> **What needs to be done**
Begin with the line that holds "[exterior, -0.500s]" and repeat each line after it exactly, ending with the last line of the listing.

> **Input data**
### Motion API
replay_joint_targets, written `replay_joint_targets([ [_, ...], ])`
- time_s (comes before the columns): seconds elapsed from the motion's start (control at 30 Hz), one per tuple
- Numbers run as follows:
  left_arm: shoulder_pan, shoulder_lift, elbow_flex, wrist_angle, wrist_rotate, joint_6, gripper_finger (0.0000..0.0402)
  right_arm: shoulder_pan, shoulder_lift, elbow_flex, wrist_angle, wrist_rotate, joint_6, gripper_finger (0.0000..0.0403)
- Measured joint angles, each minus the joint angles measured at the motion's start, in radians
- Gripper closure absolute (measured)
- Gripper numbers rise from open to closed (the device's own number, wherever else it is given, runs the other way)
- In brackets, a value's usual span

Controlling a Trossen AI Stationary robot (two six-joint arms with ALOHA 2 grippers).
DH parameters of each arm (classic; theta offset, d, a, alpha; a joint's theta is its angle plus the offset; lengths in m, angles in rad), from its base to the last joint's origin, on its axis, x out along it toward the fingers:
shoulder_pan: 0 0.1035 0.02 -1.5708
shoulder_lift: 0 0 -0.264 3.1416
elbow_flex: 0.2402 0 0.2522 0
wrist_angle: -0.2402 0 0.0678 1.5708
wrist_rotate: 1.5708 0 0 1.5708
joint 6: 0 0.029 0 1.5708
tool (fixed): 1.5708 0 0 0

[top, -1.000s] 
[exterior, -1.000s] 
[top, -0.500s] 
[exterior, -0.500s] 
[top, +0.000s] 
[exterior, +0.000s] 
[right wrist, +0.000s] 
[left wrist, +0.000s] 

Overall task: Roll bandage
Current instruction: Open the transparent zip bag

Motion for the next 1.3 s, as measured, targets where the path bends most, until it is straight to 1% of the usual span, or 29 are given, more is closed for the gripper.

> **Exercise answer**
[exterior, -0.500s] 
[top, +0.000s] 
[exterior, +0.000s] 
[right wrist, +0.000s] 
[left wrist, +0.000s] 

Overall task: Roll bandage
Current instruction: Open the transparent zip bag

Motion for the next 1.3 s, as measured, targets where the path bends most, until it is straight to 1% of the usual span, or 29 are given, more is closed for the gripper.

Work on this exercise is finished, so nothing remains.